Among the lines of the records, count those containing the word "below", then give the number alone.

Data:
---------------
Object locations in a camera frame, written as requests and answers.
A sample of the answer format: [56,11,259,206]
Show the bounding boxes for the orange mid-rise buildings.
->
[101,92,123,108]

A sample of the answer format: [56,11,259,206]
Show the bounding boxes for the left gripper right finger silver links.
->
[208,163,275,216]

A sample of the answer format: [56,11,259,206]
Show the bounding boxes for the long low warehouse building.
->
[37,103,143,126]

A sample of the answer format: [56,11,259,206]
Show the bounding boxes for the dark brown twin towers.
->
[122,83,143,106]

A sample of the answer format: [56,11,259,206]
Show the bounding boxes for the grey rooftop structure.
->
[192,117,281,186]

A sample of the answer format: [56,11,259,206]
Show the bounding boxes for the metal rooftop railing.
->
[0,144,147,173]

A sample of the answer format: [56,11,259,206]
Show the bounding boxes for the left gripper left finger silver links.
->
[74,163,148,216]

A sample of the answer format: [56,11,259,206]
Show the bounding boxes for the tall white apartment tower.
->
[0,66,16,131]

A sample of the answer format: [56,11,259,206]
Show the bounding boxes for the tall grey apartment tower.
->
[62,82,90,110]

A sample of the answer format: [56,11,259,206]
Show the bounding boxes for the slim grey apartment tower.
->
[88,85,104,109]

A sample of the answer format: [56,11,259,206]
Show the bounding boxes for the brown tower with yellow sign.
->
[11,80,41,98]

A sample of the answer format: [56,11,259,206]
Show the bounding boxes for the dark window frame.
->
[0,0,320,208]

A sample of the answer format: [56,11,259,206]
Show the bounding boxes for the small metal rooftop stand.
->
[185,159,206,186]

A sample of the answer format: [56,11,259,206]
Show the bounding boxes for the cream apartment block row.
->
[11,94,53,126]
---------------
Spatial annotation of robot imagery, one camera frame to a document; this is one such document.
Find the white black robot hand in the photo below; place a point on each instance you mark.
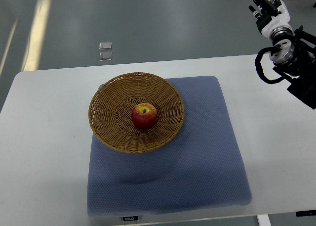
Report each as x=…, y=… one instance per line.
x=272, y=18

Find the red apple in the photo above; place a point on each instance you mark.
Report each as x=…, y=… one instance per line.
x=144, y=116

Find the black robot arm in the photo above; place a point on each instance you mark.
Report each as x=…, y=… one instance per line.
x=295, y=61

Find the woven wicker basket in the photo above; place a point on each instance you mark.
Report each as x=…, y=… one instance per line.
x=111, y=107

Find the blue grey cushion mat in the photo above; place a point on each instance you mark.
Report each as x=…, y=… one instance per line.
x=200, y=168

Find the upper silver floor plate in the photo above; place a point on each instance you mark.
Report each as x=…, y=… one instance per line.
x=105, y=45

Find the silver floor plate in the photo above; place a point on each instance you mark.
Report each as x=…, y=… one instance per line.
---------------
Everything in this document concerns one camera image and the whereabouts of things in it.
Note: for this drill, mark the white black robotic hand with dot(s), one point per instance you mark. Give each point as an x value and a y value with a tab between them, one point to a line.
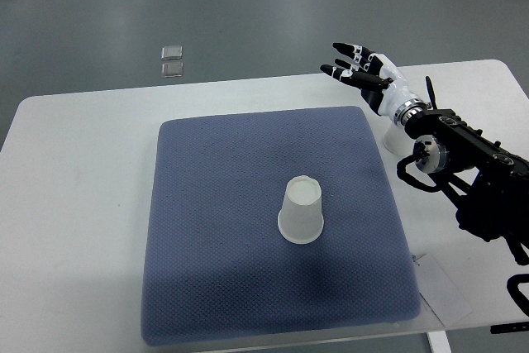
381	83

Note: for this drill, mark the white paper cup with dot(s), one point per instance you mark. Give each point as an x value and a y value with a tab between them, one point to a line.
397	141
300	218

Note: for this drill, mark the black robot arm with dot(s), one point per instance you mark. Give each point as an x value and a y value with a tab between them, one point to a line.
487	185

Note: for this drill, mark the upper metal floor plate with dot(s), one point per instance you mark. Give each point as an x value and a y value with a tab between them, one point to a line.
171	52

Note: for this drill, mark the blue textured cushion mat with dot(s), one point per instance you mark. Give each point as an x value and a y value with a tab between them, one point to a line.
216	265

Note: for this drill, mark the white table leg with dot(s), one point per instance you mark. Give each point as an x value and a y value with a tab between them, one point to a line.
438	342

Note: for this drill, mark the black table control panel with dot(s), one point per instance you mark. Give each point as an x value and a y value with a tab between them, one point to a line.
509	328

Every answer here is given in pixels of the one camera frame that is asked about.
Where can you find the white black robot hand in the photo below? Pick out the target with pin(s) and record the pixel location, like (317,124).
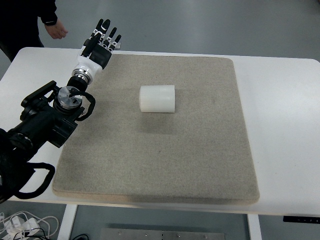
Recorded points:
---------------
Solution to this problem: 2